**WHAT TO WORK ON:**
Using the listing below, say how many of its lines hold "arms". Offer nothing beyond the number.

**DATASET EXTRACT:**
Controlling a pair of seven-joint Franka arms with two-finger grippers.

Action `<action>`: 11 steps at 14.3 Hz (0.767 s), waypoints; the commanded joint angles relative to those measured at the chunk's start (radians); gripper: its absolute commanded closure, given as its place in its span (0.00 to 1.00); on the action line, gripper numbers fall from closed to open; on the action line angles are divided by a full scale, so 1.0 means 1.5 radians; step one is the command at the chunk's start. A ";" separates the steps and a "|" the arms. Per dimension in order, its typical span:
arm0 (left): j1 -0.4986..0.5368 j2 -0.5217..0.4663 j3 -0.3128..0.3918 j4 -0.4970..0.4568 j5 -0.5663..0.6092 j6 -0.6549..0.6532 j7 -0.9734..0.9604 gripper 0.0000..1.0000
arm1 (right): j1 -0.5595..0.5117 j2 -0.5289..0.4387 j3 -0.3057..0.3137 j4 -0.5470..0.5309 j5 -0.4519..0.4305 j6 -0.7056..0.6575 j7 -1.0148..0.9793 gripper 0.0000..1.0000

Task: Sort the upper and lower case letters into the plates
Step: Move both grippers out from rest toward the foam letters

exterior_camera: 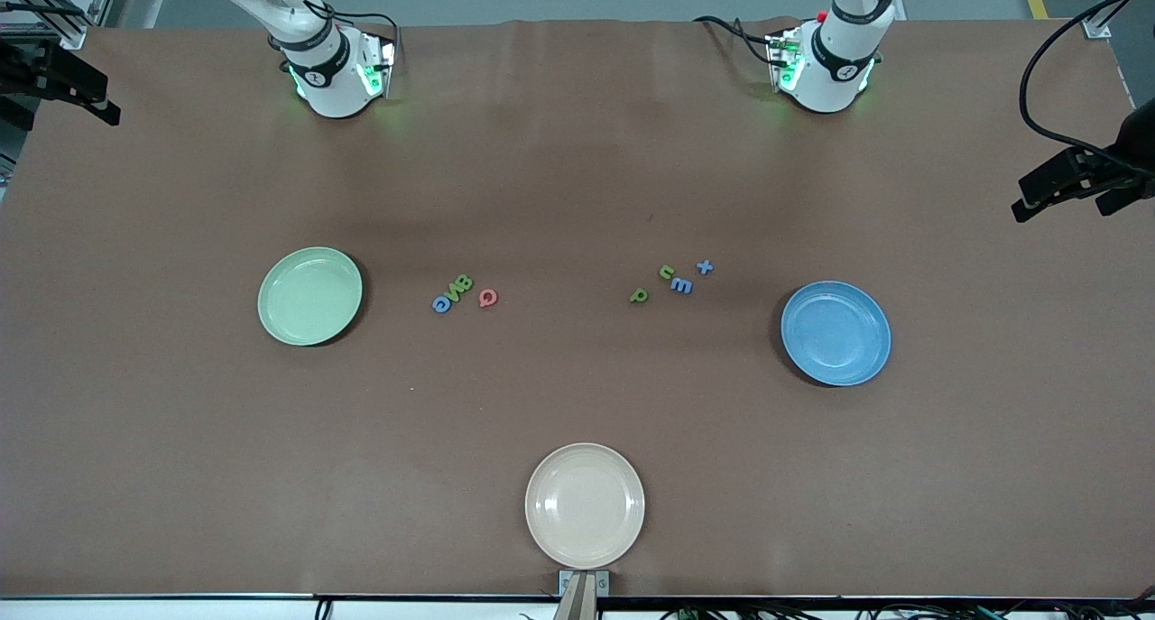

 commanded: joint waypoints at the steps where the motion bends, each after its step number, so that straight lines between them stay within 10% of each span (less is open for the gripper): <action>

**RESULT BELOW:**
2